Grandmothers are the glue of a family. They always have the warmest hugs and are so happy to see you no matter what. In the 80’s they were built in nannies for most. At least I know mine was. I was there daily even when I became old enough for school. I was for sure a grandma’s girl. In fact that’s what she called me. Her gal.
I can remember every detail of my grandma’s house. I can remember the house before and after the remodel to expand the kitchen. We spent most of our time together in the kitchen.
She always said, “ One day when you have your own family you have to make sure you keep your hands good and clean! A mother will touch every bit of the food that goes into her family’s mouths.”
When I was very small she would sit me on top of the washing machine so I could help stir. We’d make cakes, pies, cookies, rolls, and all sort of goodies. Churches and family members from all around knew grandma was the best baker.
It wasn’t the desserts that I loved. I loved her savory meals: roast and potatoes, mustard greens and corn bread made into hoecakes especially for me. But my favorite was hamburgers. I can recall other kids being fascinated with popular drive-thru burger places, but not me. I only ate my grandma’s or my mom’s homemade hand patty burgers.
Growing up a farmer’s daughter, grandma learned to stretch meals to accommodate a large family. She was the eldest daughter of thirteen children with one older brother. In our home it was just my brother and me, so I wondered why she wanted to teach me to stretch meals.
“Add a cup or two of broth to that soup,” she’d say. “The pastor might come by this evening round supper time.”
Always making more out of what little she had.
On Fridays we had fish! It was tradition. It wasn’t until I was an adult that I learned that eating fish on Fridays was a tradition based in the Catholic faith. Humph? We aren’t Catholic.
Like clockwork the fish man would show up on a weekday. My brother and cousin would holler, “The fish man is here!!”
Grandma and I would turn down any pots and pans to a low fire or off. Picking the perfect fish took time. Nine-year-old me would stand there bashfully, hanging on to her apron. I must have worn a hole in that thing. I was painfully timid and reserved.
“You got any of them nice fat ones?” she asked.
Laughing, he’d say, “ Nobody want them but you.”
I’d wonder why people didn’t want the big fish. My mama and daddy always kept the big ones. After picking her bucket full she’d pay him from the pocket on that apron and we’d rush back to get supper on the table.
“We got some work to do this evening. You gonna help me?”

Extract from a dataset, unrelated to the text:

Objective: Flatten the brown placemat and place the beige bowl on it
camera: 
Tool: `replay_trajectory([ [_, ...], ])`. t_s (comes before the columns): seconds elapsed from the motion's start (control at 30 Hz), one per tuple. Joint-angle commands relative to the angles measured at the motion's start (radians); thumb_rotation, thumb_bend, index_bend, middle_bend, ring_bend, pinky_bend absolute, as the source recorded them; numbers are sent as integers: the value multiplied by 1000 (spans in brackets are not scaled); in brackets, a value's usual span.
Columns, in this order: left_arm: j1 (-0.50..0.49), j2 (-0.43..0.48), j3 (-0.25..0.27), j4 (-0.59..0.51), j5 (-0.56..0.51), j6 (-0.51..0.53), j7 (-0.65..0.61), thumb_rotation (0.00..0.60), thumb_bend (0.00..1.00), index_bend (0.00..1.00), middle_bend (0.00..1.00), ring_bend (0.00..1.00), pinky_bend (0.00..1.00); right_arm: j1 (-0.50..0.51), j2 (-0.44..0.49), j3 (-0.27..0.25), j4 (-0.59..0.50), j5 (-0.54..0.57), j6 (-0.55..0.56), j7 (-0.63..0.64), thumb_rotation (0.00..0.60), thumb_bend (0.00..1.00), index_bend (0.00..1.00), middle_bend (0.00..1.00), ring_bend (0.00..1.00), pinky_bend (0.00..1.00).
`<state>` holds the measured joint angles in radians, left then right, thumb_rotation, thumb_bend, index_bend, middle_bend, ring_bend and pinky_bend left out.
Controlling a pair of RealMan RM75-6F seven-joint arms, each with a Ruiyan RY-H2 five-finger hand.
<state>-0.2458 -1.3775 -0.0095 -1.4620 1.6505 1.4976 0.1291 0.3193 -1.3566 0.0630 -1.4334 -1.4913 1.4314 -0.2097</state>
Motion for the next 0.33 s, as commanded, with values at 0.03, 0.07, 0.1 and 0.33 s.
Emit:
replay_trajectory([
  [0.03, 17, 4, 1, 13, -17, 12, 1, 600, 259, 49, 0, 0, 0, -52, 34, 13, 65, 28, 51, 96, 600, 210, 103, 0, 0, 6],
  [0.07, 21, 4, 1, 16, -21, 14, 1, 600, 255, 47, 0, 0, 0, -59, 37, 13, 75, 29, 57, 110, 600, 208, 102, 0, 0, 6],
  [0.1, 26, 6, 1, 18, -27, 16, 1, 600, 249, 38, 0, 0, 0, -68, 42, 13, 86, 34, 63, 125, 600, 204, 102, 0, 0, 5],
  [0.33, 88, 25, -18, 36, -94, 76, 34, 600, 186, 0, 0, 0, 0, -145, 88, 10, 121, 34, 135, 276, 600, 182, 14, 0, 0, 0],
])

I’d smile and nod still holding her apron as if I’d get lost between the front porch and the end of the driveway.
“That’s my gal,” she whispered.
That night, along with cutting up the catfish into fillets and buffalo fish ribs, we’d also grind the beef we got from Madea’s out on the farm. I was old enough to work the grinder now!
We wrapped the kitchen bench good with plastic and some butcher paper we’d pulled from the pantry. I didn’t mind handling the raw beef meat like I did chicken. I even liked the way it smelled. Once we’d filled my large yellow Tupperware bowl with sections of beef I’d drag it over to the bench. PLOP! In goes the first hunk of meat.
“Don’t forget we gotta pass it through two times” she’d say.
While I ground the first pass, grandma started prepping the fish. I was glad to be helping her. I didn’t care that the other cousins were off playing. Grandma would usually sing a church hymn while we worked away. Sometimes she’d even turn on the old crackling radio in the kitchen window or put on a record from my uncles collection. But I liked when she just sang, slapping her thigh occasionally to get the right soulful rhythm going. We didn’t sing lively songs like that in our church. All the while she’d be making sure I wasn’t chopping off my fingers or dropping a big piece of meat that was too heavy for my small hands. Strange how she could do so many things at one time.
“I’ll do the second pass,” Grandma said.
“No, let me finish it,” I begged.
She agreed reluctantly. She inspected my work from the end of the grinder shoot. Still singing and smiling as before. She added filler (fat) back into the meat. This was to make it stretch and for flavor. I tried to take in all she did in the kitchen. She handed me my yellow bowl back, but this time it seemed to smell different and was covered with cheesecloth.
When I removed the cheesecloth the beef not only smelled different, it had some bubbly looking things in it! Grandma had a smirk as if she knew I’d react how I did. A smirk, not her usual full toothy beautifully gapped smile.
“EEEWWWW, what is that!” I screamed.
She said, “Child that is roe. Roe from the fat catfish.”
I apparently looked puzzled.
“Caviar! Fish eggs,” she said. “You’ve eaten it all your life.”
I was in shock. I sat there silently, wondering how long had I eaten fish egg hamburgers. The last thing I remember from that day is feeling sick. The next day grandma squeezed me close to her while she had her morning coffee wearing her big fuzzy pink robe.
“One day you’ll be able to tell your children you used to eat caviar. I won’t make you eat that ever again.”